Now, key hedge funds were breaking ground themselves. Adage Capital Management, managed by Phill Gross and Robert Atchinson, assembled the largest position in Fortinet Inc (NASDAQ:FTNT). Adage Capital Management had $11.8 million invested in the company at the end of the quarter. Matthew Tewksbury’s Stevens Capital Management also made a $3.2 million investment in the stock during the quarter. The following funds were also among the new FTNT investors: Mario Gabelli’s GAMCO Investors, Benjamin A. Smith’s Laurion Capital Management, and Phil Frohlich’s Prescott Group Capital Management.
Let’s check out hedge fund activity in other stocks – not necessarily in the same industry as Fortinet Inc (NASDAQ:FTNT) but similarly valued. We will take a look at Chipotle Mexican Grill, Inc. (NYSE:CMG), Hess Corporation (NYSE:HES), Xylem Inc (NYSE:XYL), and Cna Financial Corporation (NYSE:CNA). This group of stocks’ market valuations are similar to FTNT’s market valuation.

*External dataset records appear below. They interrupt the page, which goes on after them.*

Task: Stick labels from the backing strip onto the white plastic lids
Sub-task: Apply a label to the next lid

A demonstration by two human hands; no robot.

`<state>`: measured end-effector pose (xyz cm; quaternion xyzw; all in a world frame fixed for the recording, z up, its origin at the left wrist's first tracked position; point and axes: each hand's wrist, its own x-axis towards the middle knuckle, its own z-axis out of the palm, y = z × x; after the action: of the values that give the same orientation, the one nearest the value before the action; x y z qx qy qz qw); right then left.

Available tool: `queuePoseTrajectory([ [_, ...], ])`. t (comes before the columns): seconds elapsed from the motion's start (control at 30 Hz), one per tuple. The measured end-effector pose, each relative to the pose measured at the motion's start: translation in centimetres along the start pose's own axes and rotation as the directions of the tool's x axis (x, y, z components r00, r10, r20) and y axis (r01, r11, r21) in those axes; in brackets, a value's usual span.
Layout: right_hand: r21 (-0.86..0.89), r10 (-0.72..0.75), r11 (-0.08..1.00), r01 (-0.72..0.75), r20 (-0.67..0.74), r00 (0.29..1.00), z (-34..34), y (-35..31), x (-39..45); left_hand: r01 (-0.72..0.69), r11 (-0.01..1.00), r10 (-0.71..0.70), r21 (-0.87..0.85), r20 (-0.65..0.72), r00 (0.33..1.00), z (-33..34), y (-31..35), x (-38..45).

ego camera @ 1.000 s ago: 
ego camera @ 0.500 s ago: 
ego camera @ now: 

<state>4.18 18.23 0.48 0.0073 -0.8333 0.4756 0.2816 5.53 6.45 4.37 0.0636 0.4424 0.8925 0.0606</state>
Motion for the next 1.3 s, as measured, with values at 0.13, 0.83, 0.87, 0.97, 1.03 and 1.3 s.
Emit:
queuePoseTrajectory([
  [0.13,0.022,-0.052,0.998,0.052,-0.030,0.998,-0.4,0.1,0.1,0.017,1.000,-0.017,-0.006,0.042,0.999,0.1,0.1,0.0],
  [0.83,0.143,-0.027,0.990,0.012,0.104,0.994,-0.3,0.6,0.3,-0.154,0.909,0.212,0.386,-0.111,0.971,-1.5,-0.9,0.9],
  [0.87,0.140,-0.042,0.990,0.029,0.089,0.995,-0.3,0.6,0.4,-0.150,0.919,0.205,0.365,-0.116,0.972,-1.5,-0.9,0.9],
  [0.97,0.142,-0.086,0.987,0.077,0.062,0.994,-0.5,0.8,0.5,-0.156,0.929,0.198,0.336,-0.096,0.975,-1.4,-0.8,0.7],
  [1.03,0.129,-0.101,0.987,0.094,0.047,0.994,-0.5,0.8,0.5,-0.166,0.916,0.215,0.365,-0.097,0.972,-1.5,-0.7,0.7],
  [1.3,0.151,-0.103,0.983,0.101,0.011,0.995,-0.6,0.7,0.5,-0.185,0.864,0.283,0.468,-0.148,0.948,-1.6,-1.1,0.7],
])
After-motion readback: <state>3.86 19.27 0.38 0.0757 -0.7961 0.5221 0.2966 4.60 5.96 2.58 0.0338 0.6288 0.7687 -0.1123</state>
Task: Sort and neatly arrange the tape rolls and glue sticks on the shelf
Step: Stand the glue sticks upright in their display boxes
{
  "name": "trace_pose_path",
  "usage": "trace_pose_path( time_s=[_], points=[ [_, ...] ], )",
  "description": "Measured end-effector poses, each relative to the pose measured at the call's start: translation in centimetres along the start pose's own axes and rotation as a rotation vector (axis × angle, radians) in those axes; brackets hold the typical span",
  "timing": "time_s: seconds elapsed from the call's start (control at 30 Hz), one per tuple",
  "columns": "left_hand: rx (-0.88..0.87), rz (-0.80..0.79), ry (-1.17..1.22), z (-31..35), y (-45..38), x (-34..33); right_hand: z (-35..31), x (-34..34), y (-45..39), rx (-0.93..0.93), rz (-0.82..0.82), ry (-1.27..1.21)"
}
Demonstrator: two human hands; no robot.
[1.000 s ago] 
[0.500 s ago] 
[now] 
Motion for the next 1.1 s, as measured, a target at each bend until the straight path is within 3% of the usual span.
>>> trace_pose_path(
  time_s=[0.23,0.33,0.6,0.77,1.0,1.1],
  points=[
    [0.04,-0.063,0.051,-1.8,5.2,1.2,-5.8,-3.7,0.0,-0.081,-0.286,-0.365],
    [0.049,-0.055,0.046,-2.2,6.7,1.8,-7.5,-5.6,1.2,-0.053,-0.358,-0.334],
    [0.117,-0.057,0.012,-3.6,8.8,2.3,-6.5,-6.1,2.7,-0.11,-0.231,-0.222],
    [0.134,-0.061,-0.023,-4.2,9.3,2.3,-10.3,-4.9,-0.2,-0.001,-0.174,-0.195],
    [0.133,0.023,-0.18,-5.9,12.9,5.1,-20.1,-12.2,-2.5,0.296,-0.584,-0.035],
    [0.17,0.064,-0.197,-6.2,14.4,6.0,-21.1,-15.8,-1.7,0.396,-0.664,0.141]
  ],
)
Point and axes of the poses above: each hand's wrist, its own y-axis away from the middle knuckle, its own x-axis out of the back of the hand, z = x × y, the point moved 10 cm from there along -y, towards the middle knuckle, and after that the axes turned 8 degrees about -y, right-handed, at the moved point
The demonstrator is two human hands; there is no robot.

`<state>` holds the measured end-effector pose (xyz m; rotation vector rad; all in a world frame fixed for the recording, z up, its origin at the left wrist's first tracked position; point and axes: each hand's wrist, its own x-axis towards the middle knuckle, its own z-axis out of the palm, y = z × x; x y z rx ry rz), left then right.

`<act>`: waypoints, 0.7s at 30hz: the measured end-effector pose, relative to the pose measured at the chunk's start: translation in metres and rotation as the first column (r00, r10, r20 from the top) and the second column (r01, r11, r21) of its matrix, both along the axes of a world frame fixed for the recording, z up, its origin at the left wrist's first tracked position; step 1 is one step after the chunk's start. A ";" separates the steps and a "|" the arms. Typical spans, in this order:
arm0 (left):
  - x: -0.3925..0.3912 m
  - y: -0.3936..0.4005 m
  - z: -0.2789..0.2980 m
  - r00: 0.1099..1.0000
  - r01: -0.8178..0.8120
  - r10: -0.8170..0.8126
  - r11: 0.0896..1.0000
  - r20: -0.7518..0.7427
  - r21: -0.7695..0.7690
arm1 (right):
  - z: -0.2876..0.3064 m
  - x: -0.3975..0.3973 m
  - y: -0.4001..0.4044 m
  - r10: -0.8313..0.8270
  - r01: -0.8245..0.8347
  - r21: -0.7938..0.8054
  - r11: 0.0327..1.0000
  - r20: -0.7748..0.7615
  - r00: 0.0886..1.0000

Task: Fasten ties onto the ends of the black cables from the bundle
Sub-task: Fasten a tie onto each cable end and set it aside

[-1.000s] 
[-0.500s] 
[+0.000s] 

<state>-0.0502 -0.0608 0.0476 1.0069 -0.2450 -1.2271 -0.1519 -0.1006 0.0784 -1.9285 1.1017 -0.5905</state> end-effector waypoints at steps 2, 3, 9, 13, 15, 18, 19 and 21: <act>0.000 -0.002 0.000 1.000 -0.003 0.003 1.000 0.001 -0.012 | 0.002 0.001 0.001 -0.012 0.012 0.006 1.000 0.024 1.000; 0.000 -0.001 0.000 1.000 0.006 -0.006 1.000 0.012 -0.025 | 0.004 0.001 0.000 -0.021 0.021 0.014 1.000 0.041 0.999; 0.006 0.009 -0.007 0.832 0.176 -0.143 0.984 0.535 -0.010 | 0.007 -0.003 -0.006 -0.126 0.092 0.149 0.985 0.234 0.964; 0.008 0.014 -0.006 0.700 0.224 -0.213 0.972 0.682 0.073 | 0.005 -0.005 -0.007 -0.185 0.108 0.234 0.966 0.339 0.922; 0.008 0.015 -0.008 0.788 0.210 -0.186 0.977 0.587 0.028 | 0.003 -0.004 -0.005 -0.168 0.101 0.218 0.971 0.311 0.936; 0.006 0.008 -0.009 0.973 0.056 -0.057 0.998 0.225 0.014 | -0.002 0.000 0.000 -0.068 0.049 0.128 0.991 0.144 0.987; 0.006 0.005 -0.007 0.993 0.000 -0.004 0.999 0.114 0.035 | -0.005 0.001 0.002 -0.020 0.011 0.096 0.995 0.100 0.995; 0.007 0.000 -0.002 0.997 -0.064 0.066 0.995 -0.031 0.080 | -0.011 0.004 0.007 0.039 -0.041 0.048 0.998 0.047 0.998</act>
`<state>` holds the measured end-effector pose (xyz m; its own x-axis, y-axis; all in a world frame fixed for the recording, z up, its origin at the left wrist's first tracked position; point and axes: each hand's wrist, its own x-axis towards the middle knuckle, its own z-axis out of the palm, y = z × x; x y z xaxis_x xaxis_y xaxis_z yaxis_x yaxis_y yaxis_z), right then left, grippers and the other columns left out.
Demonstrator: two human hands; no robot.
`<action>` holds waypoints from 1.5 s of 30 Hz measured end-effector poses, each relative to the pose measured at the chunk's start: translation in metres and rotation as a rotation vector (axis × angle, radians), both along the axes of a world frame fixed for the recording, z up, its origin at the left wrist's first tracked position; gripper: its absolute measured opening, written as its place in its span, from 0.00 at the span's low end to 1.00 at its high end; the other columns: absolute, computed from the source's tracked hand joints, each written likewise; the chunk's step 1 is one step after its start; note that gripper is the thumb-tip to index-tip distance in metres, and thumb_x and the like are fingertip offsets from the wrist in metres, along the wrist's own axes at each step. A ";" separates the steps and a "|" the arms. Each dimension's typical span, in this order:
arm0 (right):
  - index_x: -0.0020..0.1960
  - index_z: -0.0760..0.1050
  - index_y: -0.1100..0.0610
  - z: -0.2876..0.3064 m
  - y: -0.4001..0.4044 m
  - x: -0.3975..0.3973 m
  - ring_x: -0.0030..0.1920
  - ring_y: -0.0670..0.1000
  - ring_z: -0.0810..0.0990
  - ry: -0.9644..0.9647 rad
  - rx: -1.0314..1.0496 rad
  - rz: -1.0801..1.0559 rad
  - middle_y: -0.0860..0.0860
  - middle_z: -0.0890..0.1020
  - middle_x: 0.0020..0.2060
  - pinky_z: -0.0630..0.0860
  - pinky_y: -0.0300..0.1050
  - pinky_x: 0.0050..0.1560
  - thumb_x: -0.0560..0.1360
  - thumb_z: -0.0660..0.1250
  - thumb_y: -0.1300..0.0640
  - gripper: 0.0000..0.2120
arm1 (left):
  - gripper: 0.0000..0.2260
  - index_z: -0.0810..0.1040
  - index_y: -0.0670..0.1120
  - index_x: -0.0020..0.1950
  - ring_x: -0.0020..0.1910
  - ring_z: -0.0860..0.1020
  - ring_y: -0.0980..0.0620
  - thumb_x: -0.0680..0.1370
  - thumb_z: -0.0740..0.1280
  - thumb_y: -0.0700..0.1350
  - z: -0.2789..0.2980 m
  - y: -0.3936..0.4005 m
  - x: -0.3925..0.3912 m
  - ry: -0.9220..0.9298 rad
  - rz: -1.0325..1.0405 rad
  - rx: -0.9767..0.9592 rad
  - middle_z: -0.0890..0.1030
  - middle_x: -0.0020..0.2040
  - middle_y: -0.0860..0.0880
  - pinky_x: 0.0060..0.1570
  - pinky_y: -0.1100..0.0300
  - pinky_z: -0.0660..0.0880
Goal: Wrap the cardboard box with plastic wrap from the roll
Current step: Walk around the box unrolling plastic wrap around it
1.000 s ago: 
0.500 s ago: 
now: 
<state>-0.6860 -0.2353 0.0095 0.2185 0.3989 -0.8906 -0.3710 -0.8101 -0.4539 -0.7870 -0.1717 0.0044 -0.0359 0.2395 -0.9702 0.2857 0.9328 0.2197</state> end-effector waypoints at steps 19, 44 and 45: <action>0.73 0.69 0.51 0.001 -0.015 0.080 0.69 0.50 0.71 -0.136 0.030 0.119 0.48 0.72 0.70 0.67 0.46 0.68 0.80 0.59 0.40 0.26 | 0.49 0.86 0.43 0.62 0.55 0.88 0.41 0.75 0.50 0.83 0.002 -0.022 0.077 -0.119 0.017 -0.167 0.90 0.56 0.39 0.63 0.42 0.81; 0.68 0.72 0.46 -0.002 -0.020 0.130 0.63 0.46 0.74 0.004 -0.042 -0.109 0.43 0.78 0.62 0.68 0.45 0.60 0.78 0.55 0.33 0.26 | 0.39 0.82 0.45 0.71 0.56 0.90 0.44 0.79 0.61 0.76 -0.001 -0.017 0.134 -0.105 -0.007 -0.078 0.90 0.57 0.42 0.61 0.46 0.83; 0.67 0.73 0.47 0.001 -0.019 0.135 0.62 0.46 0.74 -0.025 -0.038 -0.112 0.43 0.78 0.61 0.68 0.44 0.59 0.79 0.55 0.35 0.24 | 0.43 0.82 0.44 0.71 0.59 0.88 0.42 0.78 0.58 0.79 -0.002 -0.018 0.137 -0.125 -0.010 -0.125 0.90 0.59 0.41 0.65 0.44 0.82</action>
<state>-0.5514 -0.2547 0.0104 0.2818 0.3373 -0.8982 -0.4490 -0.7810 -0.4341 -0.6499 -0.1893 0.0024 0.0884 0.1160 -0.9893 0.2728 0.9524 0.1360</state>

|Ticker||No of HFs with positions||Total Value of HF Positions (x1000)||Change in HF Position|
View table here if you experience formatting issues.
As you can see these stocks had an average of 26.25 hedge funds with bullish positions and the average amount invested in these stocks was $999 million. That figure was $907 million in FTNT’s case. Chipotle Mexican Grill, Inc. (NYSE:CMG) is the most popular stock in this table. On the other hand Cna Financial Corporation (NYSE:CNA) is the least popular one with only 13 bullish hedge fund positions. Fortinet Inc (NASDAQ:FTNT) is not the most popular stock in this group but hedge fund interest is still above average. This is a slightly positive signal but we’d rather spend our time researching stocks that hedge funds are piling on. Our calculations showed that top 15 most popular stocks among hedge funds returned 19.7% through March 15th and outperformed the S&P 500 ETF (SPY) by 6.6 percentage points. Hedge funds were also right about betting on FTNT, though not to the same extent, as the stock returned 18.2% and outperformed the market as well.